In a historic move, the Kentucky Senate approved a bill to legalize medical marijuana on the last possible day of the session to advance bills to the other chamber. The House has approved similar proposals in prior sessions only to see them stall without action on the Senate side. The recent approval demonstrates a shift in the conservative legislature’s attitude towards the issue.
Senate Bill 47: A Tightly-Regulated System
Senator Stephen West, who introduced the bill, acknowledged that the topic had been debated in the chamber for many years. His support for medical marijuana began after meeting a quadriplegic constituent who could benefit from the treatment. West said, “I’m now convinced that medical marijuana, provided to our citizens through a tightly-regulated system, can provide some important relief to our constituents.”
Patient Qualifications and Restrictions Under SB 47
According to the amended version of SB 47, patients with recommendations from doctors or advanced nurse practitioners could qualify to use cannabis for conditions such as cancer, severe pain, epilepsy, multiple sclerosis, muscle spasms, chronic nausea, or post-traumatic stress disorder. The Kentucky Center for Cannabis can add other appropriate medical conditions or diseases.
Limits on Cannabis Use, Possession, and Products
The bill prohibits smoking marijuana, home cultivation, and possessing more than a 30-day supply of cannabis in the residence or a 10-day supply in the person. Patient registration is limited to 60 days, with the initial visit being in-person. The bill also sets a 35% THC cap on flower marijuana products, a 70% cap for concentrates, and a 10-milligram cap per serving for edibles.
Tax Exemptions and Program Oversight
Medical cannabis would be exempt from sales and excise taxes. The Cabinet for Health and Family Services would oversee the program, including setting regulations and issuing business licenses. License categories include three tiers: cultivators, producers, processors, safety compliance facilities, and dispensaries.

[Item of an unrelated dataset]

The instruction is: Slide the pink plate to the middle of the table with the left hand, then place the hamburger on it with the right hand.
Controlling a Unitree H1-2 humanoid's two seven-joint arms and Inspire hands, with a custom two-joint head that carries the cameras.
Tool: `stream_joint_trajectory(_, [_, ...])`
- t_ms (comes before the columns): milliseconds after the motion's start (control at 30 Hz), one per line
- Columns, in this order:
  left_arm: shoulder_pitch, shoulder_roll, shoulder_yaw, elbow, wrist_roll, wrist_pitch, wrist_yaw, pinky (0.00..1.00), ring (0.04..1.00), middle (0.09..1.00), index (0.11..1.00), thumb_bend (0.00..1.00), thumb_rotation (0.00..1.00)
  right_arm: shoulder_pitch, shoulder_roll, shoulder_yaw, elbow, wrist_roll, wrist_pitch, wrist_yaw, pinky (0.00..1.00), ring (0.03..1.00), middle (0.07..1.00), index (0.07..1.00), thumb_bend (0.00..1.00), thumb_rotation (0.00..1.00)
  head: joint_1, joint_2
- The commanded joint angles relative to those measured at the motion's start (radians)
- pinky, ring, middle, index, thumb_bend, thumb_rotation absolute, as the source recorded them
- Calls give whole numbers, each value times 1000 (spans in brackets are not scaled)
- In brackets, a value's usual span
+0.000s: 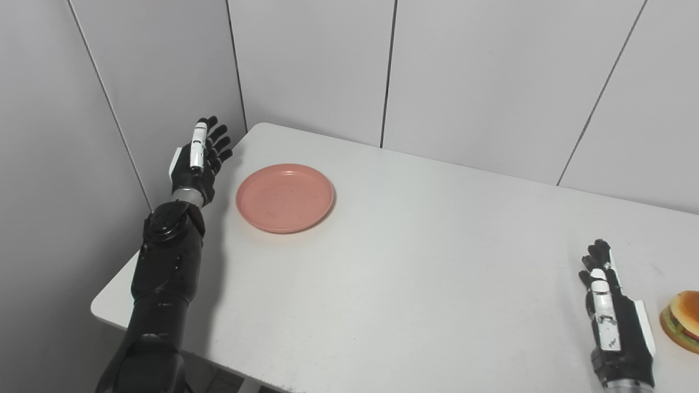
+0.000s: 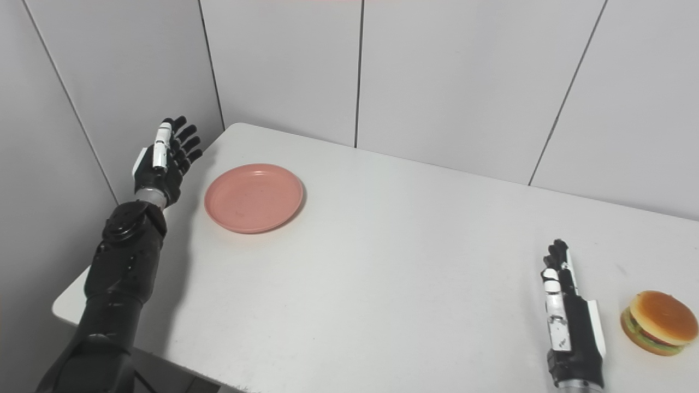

Local Government Opt-Out and Advisory Boards
Local governments can disallow cannabis businesses, but citizens can petition to have their municipalities opt back in. The bill establishes a nine-member Board of Physicians and Advisors, consisting of seven physicians and two advanced nurse practitioners. Regulations must be finalized by January 1, 2024, and the state Board of Physicians and State Board of Nursing would certify practitioners to recommend cannabis.
Employer Rights and Impairment Assessments
An amendment to the bill explicitly preserves employers’ rights to determine if a worker is impaired on the job with behavioral assessments and drug testing. If the employer concludes that the assessments show evidence of on-duty impairment, the burden of proving non-impairment shifts to the employee to refute the findings.
Governor Beshear’s Support and Efforts for Medical Cannabis Legalization
Kentucky Governor Andy Beshear has been vocal in his support for medical cannabis legalization. In his State of the Commonwealth speech, he called on the legislature to legalize medical cannabis “this session,” labeling it an essential reform for the state. Beshear has also signed executive orders allowing patients who meet specific criteria to possess medical cannabis obtained from dispensaries in other states and regulate the sale of delta-8 THC products.
Advocacy Groups and Lawmakers Push for Reform
Groups such as Kentucky Moms for Medical Cannabis (KMMC) and Kentucky NORML, along with lawmakers, have stepped up their efforts to pressure legislators to enact reform this session. Governor Beshear released a report from a medical marijuana advisory committee he formed in 2022 and stated that he would consider their findings for potential executive actions.
Support for Broader Marijuana Legal
In addition to medical marijuana legalization, Governor Beshear has voiced support for broader marijuana legalization in 2020, stating that it’s “time we joined so many other states in doing the right thing.” He also noted that Kentucky farmers would be well-positioned to grow and sell cannabis to other states. As more states across the US continue to legalize marijuana, there is potential for Kentucky to follow suit in the future.
The Road Ahead for Medical Marijuana in Kentucky
With the recent approval of the medical marijuana bill in the Kentucky Senate, the legislation now moves to the House of Representatives, where similar measures have been passed twice since 2020. If the full legislature approves the bill, it will be sent to Governor Beshear, who has repeatedly called for medical marijuana legislation.
Anticipated Timeline for Implementation
Under the bill, Kentucky’s medical cannabis program would launch by January 2025. While this timeline represents a lengthy wait for patients who could benefit from medical marijuana, such as activist Eric Crawford, who was paralyzed in a vehicle accident, it allows for establishing a robust system that Kentucky currently lacks.
The recent progress of Senate Bill 47 demonstrates a significant shift in the conservative Kentucky legislature’s attitude toward medical marijuana legalization. With provisions for patient qualifications, tax exemptions, program oversight, and employer rights, the bill aims to create a tightly-regulated system to relieve those who need it most. As support for broader marijuana legalization grows, Kentucky may eventually join the growing list of states embracing cannabis as a viable option for patients and a potential economic boon.